How does flink state TTL (Time To Live) deal with the rapidly increasing state? How does the checkpoint mechanism work?

In Flink's streaming computing operations, we often encounter situations where the number of states continues to accumulate, resulting in an increasing amount of state. For example, a very long time window is defined in the job. For these situations, if they are not handled well, they often cause OOM in the heap memory, or the continuous increase in the amount of off-heap memory (RocksDB) causes the quota limit of the container to be exceeded, resulting in frequent job crashes and business failures in stable and normal operations.

Starting from Flink 1.6, the community has introduced the State TTL feature, which allows the keyed state defined in the job to be automatically cleaned up after timeout (usually, most states in Flink are Keyed states, and only a few places will use Operator Status, so the “status” in this article refers to the Keyed status), and provides multiple setting parameters, which can flexibly set the timing of timestamp update and the visibility of the expired status to respond to different demand scenarios.

Essentially, the State TTL function adds a "time stamp" to each keyed state of Flink, and Flink updates this time stamp when the state is created, written, or read (optional), and determines whether the state has expired.
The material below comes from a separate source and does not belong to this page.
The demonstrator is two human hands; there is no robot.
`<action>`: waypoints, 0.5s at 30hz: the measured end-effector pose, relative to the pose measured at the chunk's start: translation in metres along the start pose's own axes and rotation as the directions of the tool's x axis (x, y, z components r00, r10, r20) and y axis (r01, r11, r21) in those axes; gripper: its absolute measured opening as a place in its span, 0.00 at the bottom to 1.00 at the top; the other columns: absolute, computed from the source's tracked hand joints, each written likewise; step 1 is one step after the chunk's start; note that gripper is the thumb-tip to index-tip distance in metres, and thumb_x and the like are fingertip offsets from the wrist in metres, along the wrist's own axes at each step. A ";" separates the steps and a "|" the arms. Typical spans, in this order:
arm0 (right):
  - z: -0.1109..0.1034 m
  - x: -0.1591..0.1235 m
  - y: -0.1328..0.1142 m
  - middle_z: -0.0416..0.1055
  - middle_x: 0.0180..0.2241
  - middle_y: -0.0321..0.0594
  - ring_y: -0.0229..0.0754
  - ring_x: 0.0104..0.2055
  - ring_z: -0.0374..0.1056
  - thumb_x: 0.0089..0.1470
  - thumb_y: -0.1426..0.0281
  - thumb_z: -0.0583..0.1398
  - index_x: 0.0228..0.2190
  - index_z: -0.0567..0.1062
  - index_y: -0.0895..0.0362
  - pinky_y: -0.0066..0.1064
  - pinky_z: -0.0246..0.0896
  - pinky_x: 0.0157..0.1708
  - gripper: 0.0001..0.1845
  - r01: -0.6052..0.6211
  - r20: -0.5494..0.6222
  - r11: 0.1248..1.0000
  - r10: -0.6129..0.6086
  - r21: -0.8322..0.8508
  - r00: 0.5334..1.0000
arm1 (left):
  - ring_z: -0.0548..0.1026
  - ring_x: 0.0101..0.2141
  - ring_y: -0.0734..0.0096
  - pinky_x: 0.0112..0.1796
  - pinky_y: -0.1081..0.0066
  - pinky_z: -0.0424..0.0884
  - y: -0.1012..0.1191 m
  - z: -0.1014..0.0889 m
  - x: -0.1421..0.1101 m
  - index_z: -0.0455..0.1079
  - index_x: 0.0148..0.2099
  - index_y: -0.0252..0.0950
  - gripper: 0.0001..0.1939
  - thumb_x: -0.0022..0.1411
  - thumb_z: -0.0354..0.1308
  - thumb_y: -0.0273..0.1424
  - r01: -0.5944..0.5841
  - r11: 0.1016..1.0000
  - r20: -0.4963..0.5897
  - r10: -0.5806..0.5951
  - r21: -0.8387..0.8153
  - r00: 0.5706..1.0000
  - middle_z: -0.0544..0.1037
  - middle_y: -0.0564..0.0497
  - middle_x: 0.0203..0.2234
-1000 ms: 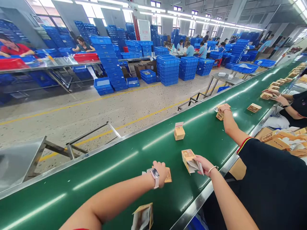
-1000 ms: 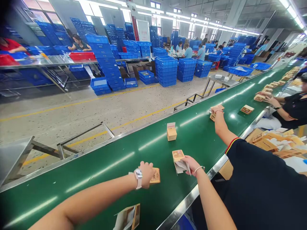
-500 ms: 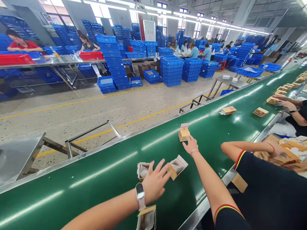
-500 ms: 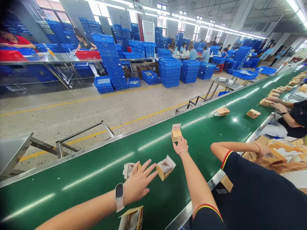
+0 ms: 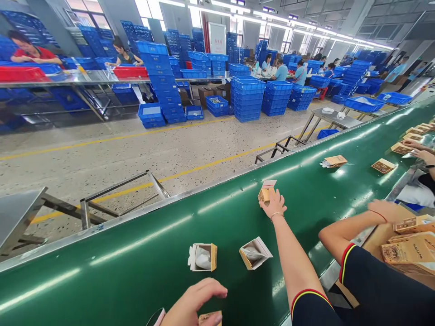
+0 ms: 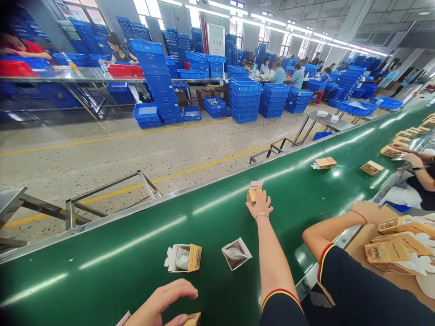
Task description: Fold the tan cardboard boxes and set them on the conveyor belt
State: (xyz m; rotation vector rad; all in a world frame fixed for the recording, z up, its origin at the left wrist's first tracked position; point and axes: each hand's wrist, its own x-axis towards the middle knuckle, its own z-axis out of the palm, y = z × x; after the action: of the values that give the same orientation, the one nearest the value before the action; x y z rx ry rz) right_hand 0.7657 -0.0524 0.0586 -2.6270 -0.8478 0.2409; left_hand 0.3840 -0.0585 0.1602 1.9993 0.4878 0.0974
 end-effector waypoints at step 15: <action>0.059 -0.165 0.029 0.55 0.57 0.59 0.56 0.57 0.59 0.43 0.56 0.61 0.58 0.42 0.60 0.47 0.58 0.54 0.50 0.031 -0.085 0.846 0.017 0.533 0.996 | 0.52 0.63 0.45 0.60 0.48 0.52 -0.077 0.085 -0.045 0.44 0.67 0.35 0.60 0.33 0.70 0.27 0.265 0.964 -0.221 -0.266 -0.035 0.938 0.53 0.36 0.64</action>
State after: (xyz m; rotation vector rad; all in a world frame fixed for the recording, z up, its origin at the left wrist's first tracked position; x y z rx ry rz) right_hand 0.6326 -0.1543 0.0007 -2.0918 -0.6445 0.3080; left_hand 0.3439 -0.1175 0.0598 1.9082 0.8977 0.1573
If the status is expired, it will also decide whether to return to an expired but not yet cleaned state and so on based on the visibility parameter. The state cleaning is not instant, but a Lazy algorithm is used to implement it, thereby reducing the impact of state cleaning on performance.
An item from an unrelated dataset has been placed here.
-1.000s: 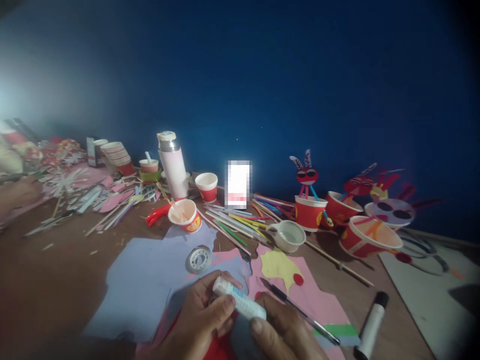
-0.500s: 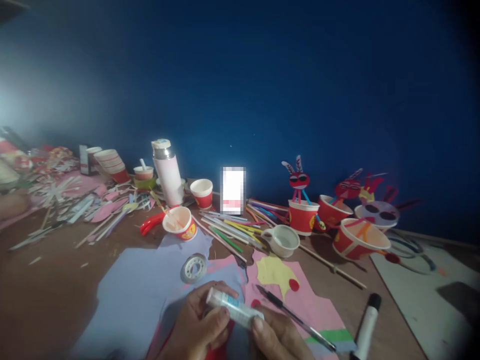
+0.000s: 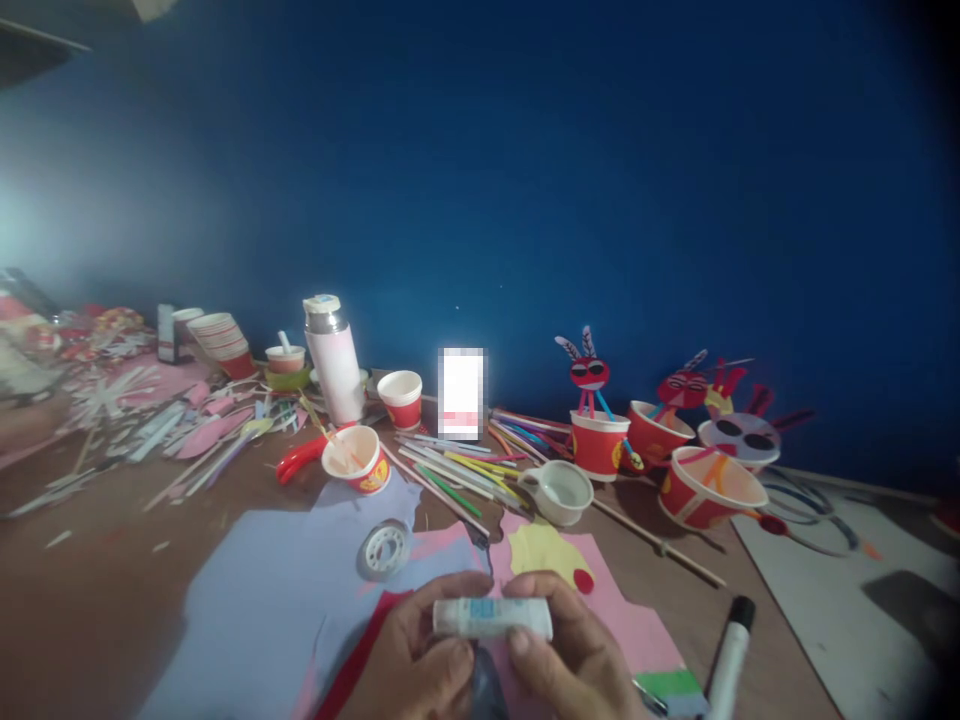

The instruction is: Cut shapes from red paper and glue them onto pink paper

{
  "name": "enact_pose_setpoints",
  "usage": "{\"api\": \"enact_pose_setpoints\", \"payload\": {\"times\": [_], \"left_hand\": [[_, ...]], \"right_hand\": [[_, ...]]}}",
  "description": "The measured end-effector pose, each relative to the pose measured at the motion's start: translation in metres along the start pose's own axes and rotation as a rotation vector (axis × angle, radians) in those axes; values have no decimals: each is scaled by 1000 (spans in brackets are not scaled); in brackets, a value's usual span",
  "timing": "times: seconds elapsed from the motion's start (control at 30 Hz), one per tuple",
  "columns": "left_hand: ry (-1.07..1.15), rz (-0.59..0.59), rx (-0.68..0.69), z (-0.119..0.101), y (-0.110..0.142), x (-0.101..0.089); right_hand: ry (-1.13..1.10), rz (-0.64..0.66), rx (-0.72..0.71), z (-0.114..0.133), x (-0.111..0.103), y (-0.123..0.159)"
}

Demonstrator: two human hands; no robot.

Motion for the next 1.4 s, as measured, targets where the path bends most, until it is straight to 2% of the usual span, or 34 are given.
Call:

1. Usage of State TTL function

In order to become familiar with a feature, the most intuitive way is to understand its usage. In Flink's official documentation, usage examples are as follows:

import org.apache.flink.api.common.state.StateTtlConfig;
import org.apache.flink.api.common.state.ValueStateDescriptor;
import org.apache.flink.api.common.time.Time;

StateTtlConfig ttlConfig = StateTtlConfig
    .newBuilder(Time.seconds(1))
    .setUpdateType(StateTtlConfig.UpdateType.OnCreateAndWrite)
    .setStateVisibility(StateTtlConfig.StateVisibility.NeverReturnExpired)
    .build();
    
ValueStateDescriptor<String> stateDescriptor = new ValueStateDescriptor<>("text state", String.class);
stateDescriptor.enableTimeToLive(ttlConfig);

As you can see, to use the State TTL function, you must first define a StateTtlConfig object. This StateTtlConfig object can be created through the Builder Pattern. The typical usage is to pass in a Time object as the TTL time, and then set the update type (Update Type) and state visibility (State Visibility), these two functions The meaning will be described in detail in the following article. After the StateTtlConfig object is constructed, the State TTL function can be enabled in the State Descriptor declared later.

It can also be seen from the above code that the expiration time specified by the State TTL function is not globally effective, but is bound to a specific state. In other words, if you want to be effective for all states, you need to pass in the StateTtlConfig object for all the state definitions used.

For more cases of State TTL use, please refer to the official https://github.com/apache/flink/tree/master/flink-end-to-end-tests/flink-stream-state-ttl-test/src/ main/java/org/apache/flink/streaming/tests, it provides many test cases for reference.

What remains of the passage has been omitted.